Sobrellevar bien el exilio no depende sólo del exilado; también interviene la capacidad de acogida de los nativos y de su actitud ante lo foráneo. Siempre suele haber -entre los locales- quienes viven mal las incertidumbres que la identidad supone; entonces exaltan de manera fanática las pequeñas diferencias y sobrevaloran lo supuestamente exclusivo y propio. Estos lunáticos de la identidad revelan la desesperación ante lo extranjero que les es constitutivo; refuerzan, además, las ideas sobre lo puro y despliegan actitudes xenófobas, no exentas -a veces- de agresiones físicas directas. El diagrama que mostré al comienzo muestra que la identidad también tiene sus vertientes patológicas. Pero ¡ojo!, también está el lepenismo de smoking, apto, incluso, para programas electorales.
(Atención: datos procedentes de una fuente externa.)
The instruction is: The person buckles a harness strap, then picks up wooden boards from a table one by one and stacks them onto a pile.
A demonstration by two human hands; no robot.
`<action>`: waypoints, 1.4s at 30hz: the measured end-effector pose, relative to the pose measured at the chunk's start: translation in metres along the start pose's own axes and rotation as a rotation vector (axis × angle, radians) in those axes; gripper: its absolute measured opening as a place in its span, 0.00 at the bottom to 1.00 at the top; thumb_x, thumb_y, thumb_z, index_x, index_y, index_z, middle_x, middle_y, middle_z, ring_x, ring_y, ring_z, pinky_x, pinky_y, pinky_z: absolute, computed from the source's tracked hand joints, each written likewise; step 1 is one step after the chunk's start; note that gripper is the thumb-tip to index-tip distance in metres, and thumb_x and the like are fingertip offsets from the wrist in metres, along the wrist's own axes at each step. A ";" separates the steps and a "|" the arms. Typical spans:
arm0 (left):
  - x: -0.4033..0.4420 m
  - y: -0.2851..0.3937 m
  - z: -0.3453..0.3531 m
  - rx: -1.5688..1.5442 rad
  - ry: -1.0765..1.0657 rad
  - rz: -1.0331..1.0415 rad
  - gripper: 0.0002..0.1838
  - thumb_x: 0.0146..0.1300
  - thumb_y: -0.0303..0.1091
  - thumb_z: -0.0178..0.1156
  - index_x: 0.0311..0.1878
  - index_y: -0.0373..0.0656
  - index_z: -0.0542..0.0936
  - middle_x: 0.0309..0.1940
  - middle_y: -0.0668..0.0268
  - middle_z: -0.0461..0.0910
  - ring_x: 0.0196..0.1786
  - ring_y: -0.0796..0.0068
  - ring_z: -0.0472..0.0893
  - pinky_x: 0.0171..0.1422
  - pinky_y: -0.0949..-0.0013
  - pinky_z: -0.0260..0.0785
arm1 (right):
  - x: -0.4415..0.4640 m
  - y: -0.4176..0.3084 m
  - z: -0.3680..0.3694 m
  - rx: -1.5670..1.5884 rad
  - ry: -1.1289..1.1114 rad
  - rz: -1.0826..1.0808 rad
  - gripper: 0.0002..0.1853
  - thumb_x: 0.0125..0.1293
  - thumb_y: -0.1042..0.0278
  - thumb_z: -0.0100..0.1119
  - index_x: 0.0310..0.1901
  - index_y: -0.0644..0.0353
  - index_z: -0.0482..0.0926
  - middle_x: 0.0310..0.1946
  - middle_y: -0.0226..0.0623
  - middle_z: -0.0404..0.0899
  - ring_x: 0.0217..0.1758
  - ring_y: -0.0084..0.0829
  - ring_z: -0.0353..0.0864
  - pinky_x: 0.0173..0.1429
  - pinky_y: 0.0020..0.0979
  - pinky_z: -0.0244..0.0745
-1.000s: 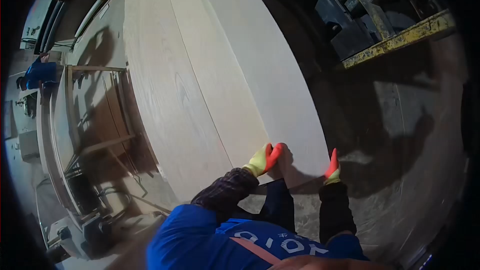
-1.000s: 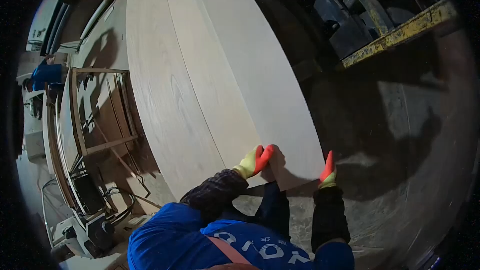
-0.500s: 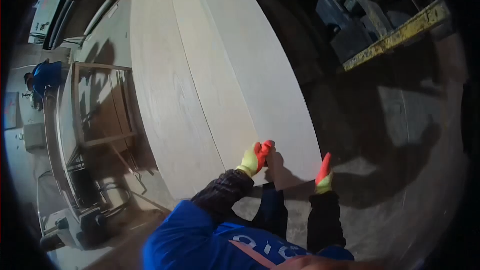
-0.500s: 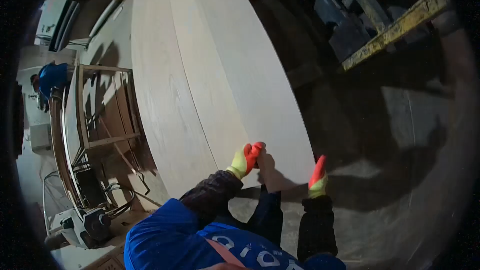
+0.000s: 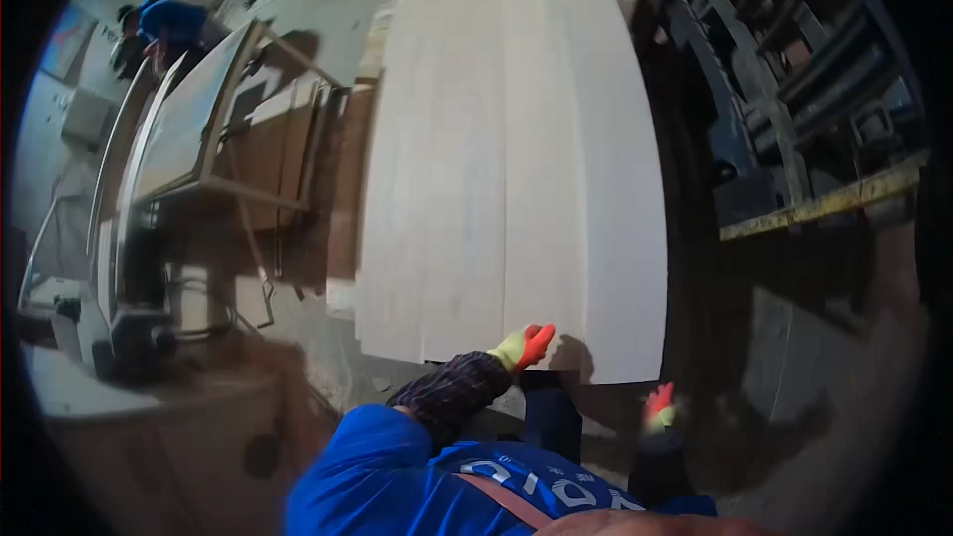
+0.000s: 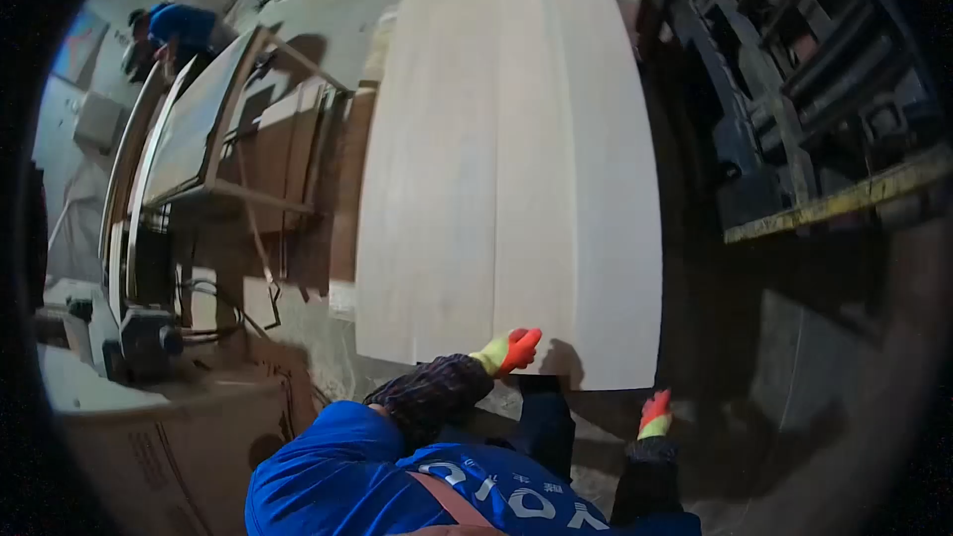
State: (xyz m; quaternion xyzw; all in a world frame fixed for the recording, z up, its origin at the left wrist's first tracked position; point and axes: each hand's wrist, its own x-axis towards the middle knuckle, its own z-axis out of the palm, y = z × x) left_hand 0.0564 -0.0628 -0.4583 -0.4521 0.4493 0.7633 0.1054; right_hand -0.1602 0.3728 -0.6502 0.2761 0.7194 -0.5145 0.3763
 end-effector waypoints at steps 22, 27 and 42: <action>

4) Hablando de vida y de muerte

Tal vez algunos de los aquí presentes reconozcan ciertas trazas autobiográficas en lo que dije; no lo niego; confieso que a mi manera también he vivido un exilio. A los demás tampoco se les escapará por el deje de mi hablar, que yo soy hijo de Ulldecona, el último confín de Cataluña, mejor dicho… soy su hijo adoptivo. Como todo confín, Ulldecona limita con el mundo entero. Por otra parte, después de treinta años de vivir en esta ciudad diría que también me siento barcelonés y que ese rasgo forma parte de mi identidad.4 Más aún, casi me atrevería a decir que nací… en Argentina. Si lo piensan un poco, no tiene nada de extraño; al fin y al cabo, se nace y se muere varias veces en la vida.

 

Notas

1. Texto publicado en Korman, V., Trencadís. Gaudianas psicoanalíticas, NC ediciones, Barcelona, 2010. Versión ampliada de mi intervención en la mesa redonda que bajo este título tuvo lugar en el Aula Magna de la Universidad de Barcelona, el 6 de febrero de 2009, en el contexto de la conmemoración de los setenta años del exilio republicano. La presencia de un auditorio no estrictamente psicoanalítico ha sido el determinante fundamental del lenguaje, contenido y tono de esta ponencia.
2. Zambrano, M. (1952); Delirio y destino, Barcelona, p. 266.
3. Palabra gallega, la primera; catalana, la segunda. Reunidas vienen a significar algo así como la nostalgia de lo cálido, del rescoldo, de lo familiar acogedor.
4. En la actualidad son cuarenta años.